Glass is an exceptionally diverse material that has been highly valued ever since its discovery by human beings in the 4th millennium BC. In art, the malleable and translucent material has found many forms of expression in all epochs and cultures: from the earliest jewellery glass beads to the monumental stained glass windows of the Middle Ages and the glass sculptures of contemporary artists. Despite its wide and continuous use in art, the artistic and cultural- historical significance of glass has long been underestimated and even been neglected by researchers in art history.

This section is therefore dedicated to two topics:

 On the one hand, we will examine the role of the material in constituting a work of art and upon the perception of glass art, in particular stained glass. This artistic genre is considered as a special branch of monumental painting that is closely linked to architecture. This connection has an effect on the perception of its materiality, which gains force through the contrast between the transparency/diaphaneity of the glass and the opacity of the architectural structure.

On the other hand, we will take a closer look at the composition, the properties and the diverse uses of glass in art and discuss the increasing importance of material characterization for art historical research, the strength of which lies in its transdisciplinary approach and multidirectional nature.

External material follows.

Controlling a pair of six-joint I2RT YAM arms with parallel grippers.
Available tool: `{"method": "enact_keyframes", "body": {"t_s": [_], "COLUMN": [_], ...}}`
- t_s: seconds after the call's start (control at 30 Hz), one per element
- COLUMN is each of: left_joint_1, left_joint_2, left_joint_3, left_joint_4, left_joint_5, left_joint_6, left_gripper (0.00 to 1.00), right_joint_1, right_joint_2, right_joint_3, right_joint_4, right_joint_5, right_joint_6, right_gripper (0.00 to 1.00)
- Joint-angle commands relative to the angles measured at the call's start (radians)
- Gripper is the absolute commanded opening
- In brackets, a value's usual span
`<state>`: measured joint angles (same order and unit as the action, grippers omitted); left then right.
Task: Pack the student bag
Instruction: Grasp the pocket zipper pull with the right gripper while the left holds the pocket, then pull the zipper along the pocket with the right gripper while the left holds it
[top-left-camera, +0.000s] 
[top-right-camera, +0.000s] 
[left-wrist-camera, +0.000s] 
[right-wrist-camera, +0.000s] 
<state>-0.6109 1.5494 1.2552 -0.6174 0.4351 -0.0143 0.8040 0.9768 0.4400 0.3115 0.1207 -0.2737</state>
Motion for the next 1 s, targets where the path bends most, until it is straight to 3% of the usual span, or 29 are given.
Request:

To guide the discussions, we would like to raise the following questions:

  • How was the material aspect of stained glass presented in written sources, how were the possibilities of achieving visual effects with different methods of handling glass described (painting with grisaille, silver stain and enamel, connecting glasses of different colors, the type of painting, the line, the hatching, etc.)?
  • To what extent do the properties of the material and its handling determine the design process?
  • When and where did coloured or colourless glass itself become an aesthetic object or gain aesthetic value?
  • How was and is the material of an artwork perceived by the viewer (de- and re-materialisation in the process of viewing the artwork)?
  • What kinds of metaphors were used to describe the aesthetic effect of the material (e.g. comparisons with precious stones in the Middle Ages, or comparisons with bouquets of flowers in the 19th century)?
  • What information can the characterisation of the material and the techniques of a glass artwork provide us with?
  • What is the significance of knowledge about glass composition, raw materials and their provenance and glass manufacturing techniques for art history?
  • To what extent can these findings inform us about production sites, trade routes, knowledge transfer, technological and artistic developments, as well as the restoration and the long-term conservation of glass art?
  • The planned section is intended to demonstrate the potential of research on glass as a material, and its manifold uses and expressions in art, and to show the significance and scope of the findings for the disciplines of art history and material culture, over the centuries and across the world.